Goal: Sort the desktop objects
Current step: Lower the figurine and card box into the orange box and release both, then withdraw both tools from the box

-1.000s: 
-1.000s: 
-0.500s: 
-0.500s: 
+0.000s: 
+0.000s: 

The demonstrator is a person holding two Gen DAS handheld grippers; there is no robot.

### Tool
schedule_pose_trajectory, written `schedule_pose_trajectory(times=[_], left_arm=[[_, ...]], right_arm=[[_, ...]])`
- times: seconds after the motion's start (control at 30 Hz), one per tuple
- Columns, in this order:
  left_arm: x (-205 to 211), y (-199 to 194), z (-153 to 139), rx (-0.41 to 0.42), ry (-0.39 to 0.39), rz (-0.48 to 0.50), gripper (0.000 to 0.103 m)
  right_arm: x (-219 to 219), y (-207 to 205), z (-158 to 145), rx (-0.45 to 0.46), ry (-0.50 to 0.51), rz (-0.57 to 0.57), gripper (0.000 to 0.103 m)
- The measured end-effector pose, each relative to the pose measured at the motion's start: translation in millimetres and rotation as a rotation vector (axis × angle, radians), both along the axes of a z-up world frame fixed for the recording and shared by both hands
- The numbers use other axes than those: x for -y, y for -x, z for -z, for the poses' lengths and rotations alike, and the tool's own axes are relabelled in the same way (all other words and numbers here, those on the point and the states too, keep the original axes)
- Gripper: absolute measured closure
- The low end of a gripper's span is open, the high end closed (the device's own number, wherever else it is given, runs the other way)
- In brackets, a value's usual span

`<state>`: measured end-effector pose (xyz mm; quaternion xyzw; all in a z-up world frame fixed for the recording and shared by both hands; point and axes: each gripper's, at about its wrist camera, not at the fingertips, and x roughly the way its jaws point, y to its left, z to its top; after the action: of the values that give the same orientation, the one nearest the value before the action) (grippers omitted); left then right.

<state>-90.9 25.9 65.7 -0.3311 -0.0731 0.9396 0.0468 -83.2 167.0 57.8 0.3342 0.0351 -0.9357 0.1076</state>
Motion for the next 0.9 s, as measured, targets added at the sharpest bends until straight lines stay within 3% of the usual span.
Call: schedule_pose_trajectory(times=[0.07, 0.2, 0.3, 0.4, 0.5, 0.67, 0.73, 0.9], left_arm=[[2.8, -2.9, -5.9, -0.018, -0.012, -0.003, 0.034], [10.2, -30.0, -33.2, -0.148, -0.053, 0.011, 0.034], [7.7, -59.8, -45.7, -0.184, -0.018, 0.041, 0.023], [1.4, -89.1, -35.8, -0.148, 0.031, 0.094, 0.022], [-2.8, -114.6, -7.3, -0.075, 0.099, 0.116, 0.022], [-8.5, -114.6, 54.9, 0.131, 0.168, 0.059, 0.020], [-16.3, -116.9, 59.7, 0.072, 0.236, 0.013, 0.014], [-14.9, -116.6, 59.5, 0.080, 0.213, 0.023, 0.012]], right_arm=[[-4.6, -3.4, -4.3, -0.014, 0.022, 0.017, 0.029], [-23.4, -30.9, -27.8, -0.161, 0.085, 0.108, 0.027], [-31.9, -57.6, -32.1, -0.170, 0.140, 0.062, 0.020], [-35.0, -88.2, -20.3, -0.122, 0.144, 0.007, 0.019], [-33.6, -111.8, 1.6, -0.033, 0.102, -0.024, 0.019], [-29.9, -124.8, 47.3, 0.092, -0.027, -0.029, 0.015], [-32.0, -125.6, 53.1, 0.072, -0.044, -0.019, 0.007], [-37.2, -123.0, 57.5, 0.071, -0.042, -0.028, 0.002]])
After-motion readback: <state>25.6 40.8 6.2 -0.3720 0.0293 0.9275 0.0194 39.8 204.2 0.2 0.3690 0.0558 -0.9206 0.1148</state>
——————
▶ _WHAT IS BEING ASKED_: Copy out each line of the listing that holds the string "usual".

▶ _PROBLEM SOLUTION_:
- In brackets, a value's usual span
Motion for the next 0.9 s, as measured, targets added at the sharpest bends until straight lines stay within 3% of the usual span.

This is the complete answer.